= Task directions =
From the data below, give the number of lines holding the word "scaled", with nothing else added.

= Available data =
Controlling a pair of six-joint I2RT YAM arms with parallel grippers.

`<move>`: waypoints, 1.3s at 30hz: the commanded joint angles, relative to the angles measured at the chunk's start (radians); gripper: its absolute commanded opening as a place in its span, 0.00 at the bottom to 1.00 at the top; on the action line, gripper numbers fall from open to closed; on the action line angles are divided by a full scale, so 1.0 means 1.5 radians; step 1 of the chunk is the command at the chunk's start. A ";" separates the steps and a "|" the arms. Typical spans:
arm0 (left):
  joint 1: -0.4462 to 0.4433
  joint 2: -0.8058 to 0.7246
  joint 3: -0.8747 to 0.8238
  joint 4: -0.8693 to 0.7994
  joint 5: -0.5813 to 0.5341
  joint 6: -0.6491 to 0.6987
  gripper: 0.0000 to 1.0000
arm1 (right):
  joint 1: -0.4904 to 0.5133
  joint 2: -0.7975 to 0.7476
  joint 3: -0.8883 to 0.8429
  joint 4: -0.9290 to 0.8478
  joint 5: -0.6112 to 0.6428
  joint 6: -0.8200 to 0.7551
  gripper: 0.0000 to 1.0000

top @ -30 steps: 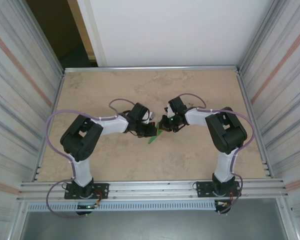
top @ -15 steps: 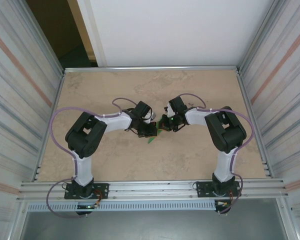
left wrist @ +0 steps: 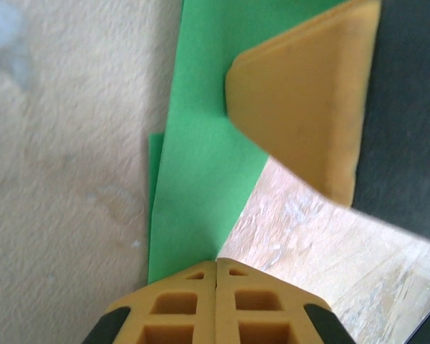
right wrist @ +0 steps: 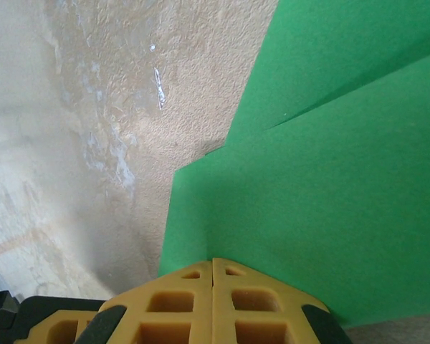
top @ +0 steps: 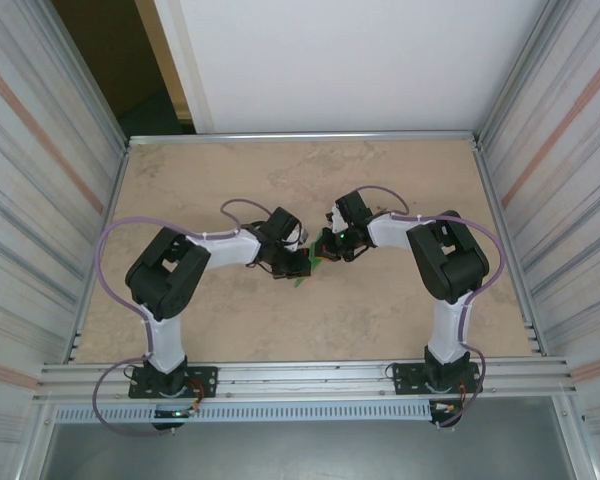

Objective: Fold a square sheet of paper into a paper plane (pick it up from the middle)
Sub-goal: Fold the wing for the fifth time at the center of the table.

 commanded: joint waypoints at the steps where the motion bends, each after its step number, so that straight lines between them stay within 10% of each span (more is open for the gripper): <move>1: -0.009 -0.029 -0.072 -0.074 -0.005 -0.010 0.01 | -0.007 0.061 -0.025 -0.076 0.100 -0.009 0.02; 14: 0.005 -0.209 -0.137 0.017 0.000 -0.030 0.03 | 0.008 0.037 -0.040 -0.058 0.057 -0.012 0.02; 39: 0.014 0.003 -0.041 -0.009 -0.033 -0.060 0.00 | -0.014 -0.057 0.014 -0.067 0.026 -0.026 0.10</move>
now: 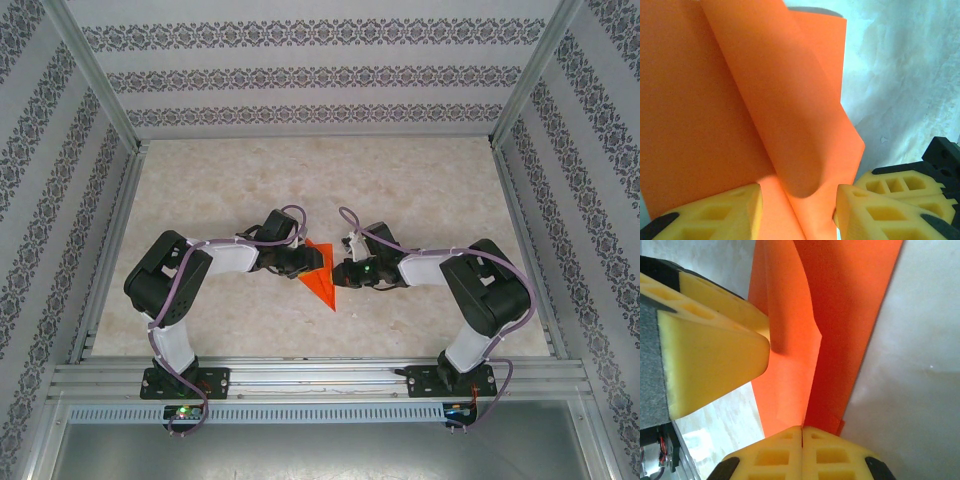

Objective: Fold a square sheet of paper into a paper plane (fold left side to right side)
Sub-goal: Fourth fold the wing at the center of the table.

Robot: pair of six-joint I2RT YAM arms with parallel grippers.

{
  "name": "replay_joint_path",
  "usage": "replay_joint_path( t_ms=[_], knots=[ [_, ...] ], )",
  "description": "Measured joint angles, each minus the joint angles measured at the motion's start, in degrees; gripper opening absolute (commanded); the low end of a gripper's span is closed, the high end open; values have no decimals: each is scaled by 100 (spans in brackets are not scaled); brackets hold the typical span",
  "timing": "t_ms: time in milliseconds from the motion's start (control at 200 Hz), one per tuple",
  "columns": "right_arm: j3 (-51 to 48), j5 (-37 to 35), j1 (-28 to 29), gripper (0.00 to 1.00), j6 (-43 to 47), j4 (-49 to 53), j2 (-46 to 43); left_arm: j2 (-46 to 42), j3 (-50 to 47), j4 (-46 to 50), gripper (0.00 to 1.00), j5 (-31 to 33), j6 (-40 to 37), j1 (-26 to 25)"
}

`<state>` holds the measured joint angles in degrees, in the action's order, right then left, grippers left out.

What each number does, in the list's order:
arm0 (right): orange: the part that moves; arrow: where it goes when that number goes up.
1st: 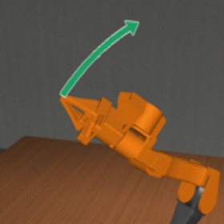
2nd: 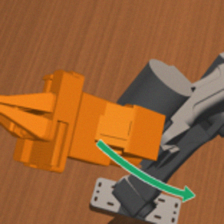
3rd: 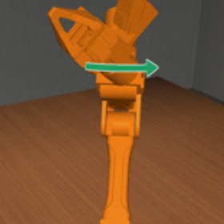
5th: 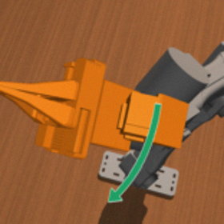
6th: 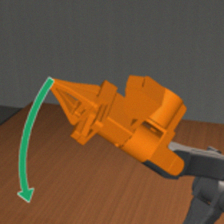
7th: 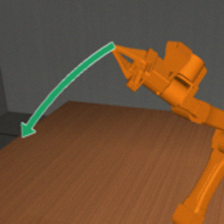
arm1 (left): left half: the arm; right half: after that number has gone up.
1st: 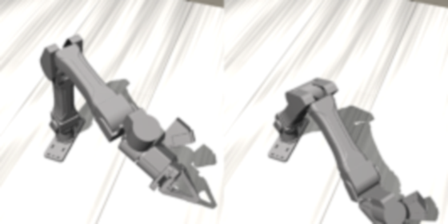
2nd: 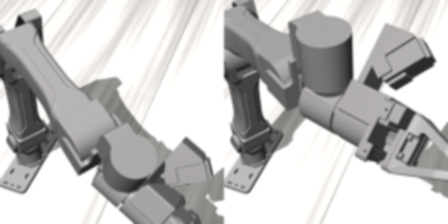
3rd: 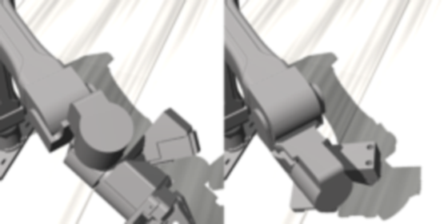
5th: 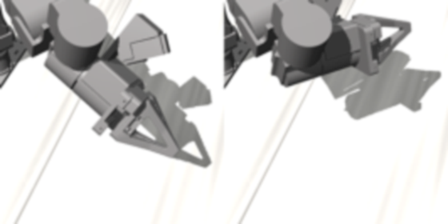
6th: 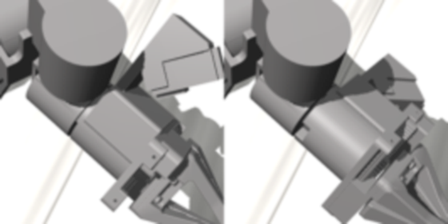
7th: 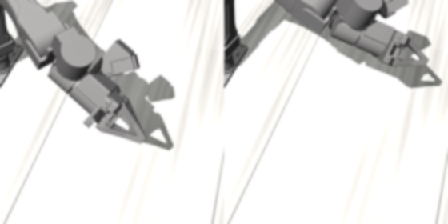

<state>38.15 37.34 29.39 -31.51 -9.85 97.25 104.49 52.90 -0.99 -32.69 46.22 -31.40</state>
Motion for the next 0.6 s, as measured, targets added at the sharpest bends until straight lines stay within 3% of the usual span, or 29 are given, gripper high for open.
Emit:
replay_joint_path(
  t_ms=[600],
  knots=[
    [125,-138,0,0,39,195,142,0,0,0,45,0,0,0]
  ],
)
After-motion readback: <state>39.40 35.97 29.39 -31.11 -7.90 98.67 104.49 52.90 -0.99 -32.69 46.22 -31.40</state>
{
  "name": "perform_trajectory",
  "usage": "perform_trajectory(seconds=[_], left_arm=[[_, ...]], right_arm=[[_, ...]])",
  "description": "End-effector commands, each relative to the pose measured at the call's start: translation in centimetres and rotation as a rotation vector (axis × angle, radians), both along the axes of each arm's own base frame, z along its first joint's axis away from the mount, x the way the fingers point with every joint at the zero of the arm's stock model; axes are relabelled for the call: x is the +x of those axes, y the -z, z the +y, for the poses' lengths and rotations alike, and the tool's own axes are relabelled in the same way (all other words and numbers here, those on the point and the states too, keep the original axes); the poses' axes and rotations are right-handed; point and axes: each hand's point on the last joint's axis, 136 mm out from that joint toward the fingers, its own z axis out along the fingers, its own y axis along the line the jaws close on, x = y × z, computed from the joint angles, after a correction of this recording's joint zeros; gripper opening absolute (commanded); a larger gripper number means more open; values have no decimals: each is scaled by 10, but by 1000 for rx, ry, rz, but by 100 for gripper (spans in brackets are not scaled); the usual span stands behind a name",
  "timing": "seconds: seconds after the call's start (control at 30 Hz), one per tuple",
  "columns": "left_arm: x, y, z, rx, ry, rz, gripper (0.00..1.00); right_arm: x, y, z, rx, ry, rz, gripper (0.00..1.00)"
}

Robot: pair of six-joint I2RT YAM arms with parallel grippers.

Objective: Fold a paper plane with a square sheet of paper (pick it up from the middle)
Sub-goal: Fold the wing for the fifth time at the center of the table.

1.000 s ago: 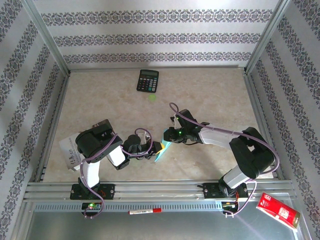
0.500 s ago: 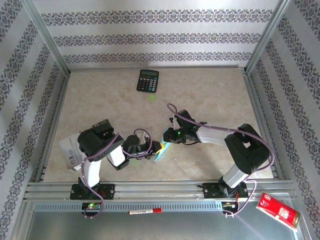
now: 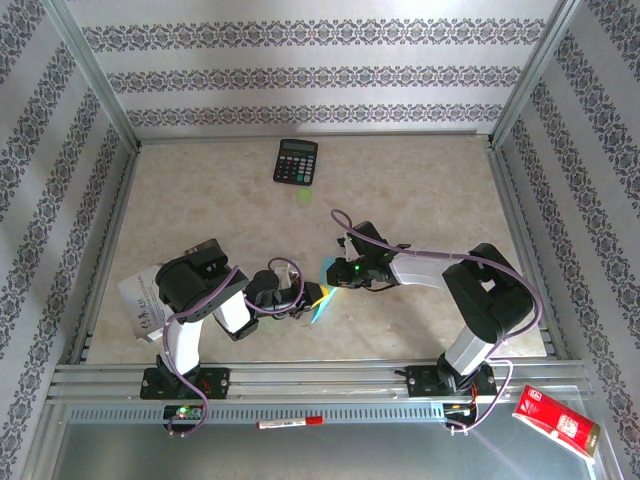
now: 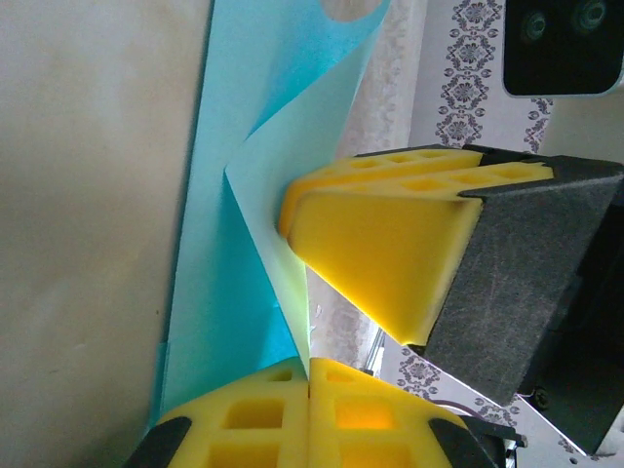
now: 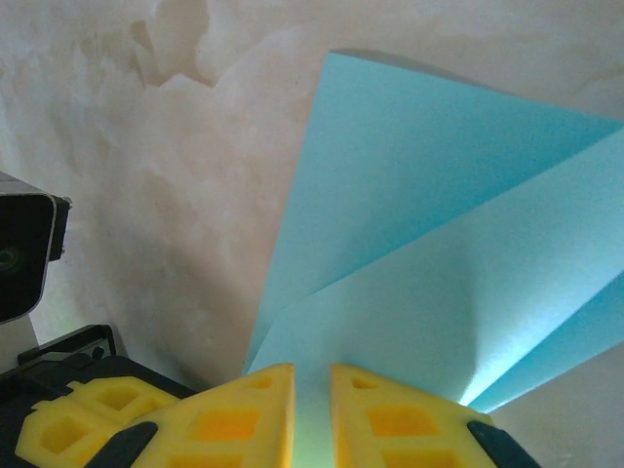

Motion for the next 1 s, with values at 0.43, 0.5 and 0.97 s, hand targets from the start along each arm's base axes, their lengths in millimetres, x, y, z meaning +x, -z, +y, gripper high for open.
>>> perform_trajectory(seconds=[0.43, 0.5, 0.97], left_arm=[[-26, 78, 37, 251, -37, 219, 0], [-26, 75, 37, 253, -36, 212, 3], [-22, 35, 40, 307, -3, 111, 26]], right_arm=[[-4, 22, -9, -73, -11, 19, 17], [-5, 24, -11, -79, -11, 23, 17], [-7, 27, -14, -85, -6, 33, 16]])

= Result of this task =
2